Segment Start: Exercise input

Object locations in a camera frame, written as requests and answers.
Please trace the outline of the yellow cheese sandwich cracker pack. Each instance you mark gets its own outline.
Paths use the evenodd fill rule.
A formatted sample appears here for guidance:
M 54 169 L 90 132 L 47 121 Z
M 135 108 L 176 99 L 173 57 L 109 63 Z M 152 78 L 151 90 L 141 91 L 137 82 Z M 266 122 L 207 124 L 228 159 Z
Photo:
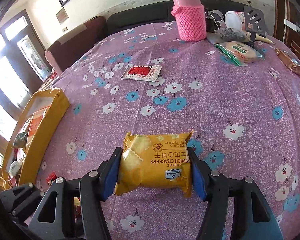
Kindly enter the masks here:
M 192 132 L 140 135 L 128 132 L 123 141 L 114 193 L 120 196 L 138 187 L 180 188 L 191 196 L 191 164 L 187 143 Z

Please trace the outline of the green pea snack pack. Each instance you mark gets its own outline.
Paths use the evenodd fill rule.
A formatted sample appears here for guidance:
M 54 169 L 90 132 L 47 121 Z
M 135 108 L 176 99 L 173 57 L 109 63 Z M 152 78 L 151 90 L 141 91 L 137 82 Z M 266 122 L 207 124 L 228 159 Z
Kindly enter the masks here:
M 13 142 L 13 147 L 14 148 L 23 148 L 26 146 L 27 142 L 27 132 L 20 132 L 16 135 L 15 140 Z

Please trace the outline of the orange chicken cracker pack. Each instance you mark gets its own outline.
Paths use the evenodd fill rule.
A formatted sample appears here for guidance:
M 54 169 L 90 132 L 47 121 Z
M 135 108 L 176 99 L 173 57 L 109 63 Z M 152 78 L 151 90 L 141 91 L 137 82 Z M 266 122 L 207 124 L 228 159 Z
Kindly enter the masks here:
M 35 111 L 31 117 L 30 125 L 29 125 L 29 131 L 27 136 L 27 142 L 26 142 L 26 152 L 28 152 L 30 145 L 33 141 L 33 137 L 37 132 L 37 129 L 42 122 L 44 116 L 46 115 L 47 111 L 49 110 L 49 106 L 41 108 L 37 111 Z

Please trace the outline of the beige small snack pack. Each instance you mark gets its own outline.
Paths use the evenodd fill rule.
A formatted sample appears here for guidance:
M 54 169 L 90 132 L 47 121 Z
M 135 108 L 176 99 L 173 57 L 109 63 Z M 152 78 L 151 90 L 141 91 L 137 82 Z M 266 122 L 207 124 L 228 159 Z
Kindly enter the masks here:
M 18 162 L 17 160 L 13 161 L 10 165 L 8 174 L 10 175 L 11 178 L 13 178 L 19 173 L 20 169 L 21 169 L 21 163 Z

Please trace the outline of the small red dark candy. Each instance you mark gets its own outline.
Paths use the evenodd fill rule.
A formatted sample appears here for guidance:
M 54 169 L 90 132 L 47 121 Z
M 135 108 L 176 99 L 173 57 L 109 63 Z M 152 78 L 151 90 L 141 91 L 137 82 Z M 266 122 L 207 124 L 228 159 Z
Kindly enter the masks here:
M 56 178 L 57 178 L 56 173 L 51 172 L 46 178 L 47 185 L 51 186 L 53 184 L 53 182 L 56 180 Z

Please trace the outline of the yellow cardboard box tray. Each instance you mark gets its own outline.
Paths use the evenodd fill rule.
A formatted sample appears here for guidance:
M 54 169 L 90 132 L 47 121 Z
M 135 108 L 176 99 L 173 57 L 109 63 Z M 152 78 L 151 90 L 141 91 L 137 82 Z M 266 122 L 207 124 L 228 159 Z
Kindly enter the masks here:
M 1 168 L 6 189 L 10 188 L 8 179 L 15 170 L 20 175 L 17 185 L 36 183 L 45 151 L 69 106 L 70 102 L 60 88 L 40 90 L 33 94 L 19 116 L 6 147 Z M 21 132 L 26 132 L 27 138 L 25 146 L 21 148 L 24 156 L 16 164 L 13 161 L 15 157 L 13 143 Z

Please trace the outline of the purple floral tablecloth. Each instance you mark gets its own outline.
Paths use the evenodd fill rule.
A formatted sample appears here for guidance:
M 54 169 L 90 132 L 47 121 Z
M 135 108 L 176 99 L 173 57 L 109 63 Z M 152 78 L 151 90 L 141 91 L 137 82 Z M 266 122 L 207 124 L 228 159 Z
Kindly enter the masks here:
M 45 152 L 51 172 L 76 179 L 108 159 L 126 133 L 193 132 L 198 157 L 227 177 L 250 176 L 284 239 L 300 233 L 300 76 L 259 42 L 264 60 L 233 65 L 208 41 L 184 42 L 175 23 L 108 36 L 65 70 L 56 87 L 70 107 Z M 157 81 L 122 80 L 132 66 L 162 66 Z

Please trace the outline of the brown wrapped snack bar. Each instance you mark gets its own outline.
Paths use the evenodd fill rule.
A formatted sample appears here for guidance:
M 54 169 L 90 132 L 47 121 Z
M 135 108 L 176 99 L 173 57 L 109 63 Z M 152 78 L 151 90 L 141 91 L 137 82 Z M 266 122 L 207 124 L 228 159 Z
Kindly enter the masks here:
M 291 53 L 278 49 L 275 49 L 278 58 L 282 63 L 294 74 L 300 76 L 300 61 L 297 57 L 293 56 Z

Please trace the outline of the round biscuit green pack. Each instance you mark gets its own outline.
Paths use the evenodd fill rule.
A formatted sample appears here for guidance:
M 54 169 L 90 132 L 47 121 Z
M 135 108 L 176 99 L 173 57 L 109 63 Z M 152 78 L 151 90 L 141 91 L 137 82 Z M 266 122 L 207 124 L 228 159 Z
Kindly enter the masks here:
M 236 66 L 243 66 L 256 61 L 264 60 L 264 56 L 254 48 L 237 41 L 216 43 L 217 48 L 223 56 Z

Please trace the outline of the red white sachet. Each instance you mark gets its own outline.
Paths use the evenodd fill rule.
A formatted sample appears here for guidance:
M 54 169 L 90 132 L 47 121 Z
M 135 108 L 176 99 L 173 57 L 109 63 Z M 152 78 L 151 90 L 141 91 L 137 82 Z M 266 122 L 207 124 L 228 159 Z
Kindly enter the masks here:
M 137 81 L 157 81 L 161 72 L 162 66 L 132 66 L 128 68 L 121 76 L 122 80 L 137 80 Z

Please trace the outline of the bag of dark seeds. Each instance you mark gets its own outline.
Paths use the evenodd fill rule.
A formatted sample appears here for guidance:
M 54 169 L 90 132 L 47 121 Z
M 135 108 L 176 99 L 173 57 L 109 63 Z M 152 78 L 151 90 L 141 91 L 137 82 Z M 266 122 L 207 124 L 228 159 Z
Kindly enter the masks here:
M 249 37 L 247 37 L 244 31 L 234 29 L 234 28 L 220 28 L 218 30 L 218 34 L 226 42 L 229 41 L 248 42 L 249 41 Z

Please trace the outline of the white lidded cup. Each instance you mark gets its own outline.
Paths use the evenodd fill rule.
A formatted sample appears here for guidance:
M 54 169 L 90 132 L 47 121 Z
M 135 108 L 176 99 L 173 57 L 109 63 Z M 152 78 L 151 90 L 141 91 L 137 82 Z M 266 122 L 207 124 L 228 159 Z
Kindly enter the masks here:
M 224 16 L 225 25 L 228 28 L 245 31 L 245 15 L 243 12 L 228 11 Z

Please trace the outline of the pink thermos with knit sleeve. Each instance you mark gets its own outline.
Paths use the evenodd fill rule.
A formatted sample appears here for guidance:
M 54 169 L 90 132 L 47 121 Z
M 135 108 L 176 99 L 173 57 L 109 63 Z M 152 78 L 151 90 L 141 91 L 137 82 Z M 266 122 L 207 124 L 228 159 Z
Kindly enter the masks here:
M 198 42 L 206 38 L 204 6 L 200 0 L 173 0 L 171 14 L 175 17 L 180 38 Z

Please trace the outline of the black sofa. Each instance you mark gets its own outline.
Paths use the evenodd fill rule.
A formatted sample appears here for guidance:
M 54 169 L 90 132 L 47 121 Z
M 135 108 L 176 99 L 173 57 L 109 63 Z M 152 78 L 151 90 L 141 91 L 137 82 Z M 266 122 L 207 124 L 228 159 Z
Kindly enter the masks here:
M 243 3 L 232 0 L 200 1 L 209 11 L 219 10 L 223 14 L 227 11 L 242 12 L 244 9 Z M 111 35 L 145 24 L 175 21 L 175 17 L 171 14 L 172 7 L 173 1 L 164 1 L 115 13 L 107 19 L 107 33 Z

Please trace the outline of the small wall plaque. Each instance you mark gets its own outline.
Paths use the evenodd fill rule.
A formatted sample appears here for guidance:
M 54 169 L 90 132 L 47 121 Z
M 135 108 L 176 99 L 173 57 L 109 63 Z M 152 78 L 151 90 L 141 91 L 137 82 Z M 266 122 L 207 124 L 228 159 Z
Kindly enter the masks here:
M 64 8 L 57 12 L 56 17 L 59 24 L 63 24 L 69 18 Z

Segment End: Exercise input

*Exercise*.
Filter the records down to the lines containing the word "green", and copy those.

*Answer to this exercise*.
Please trace the outline of the green pea snack pack. Each instance you mark gets its own outline.
Please trace the outline of the round biscuit green pack. Each instance you mark gets its own outline.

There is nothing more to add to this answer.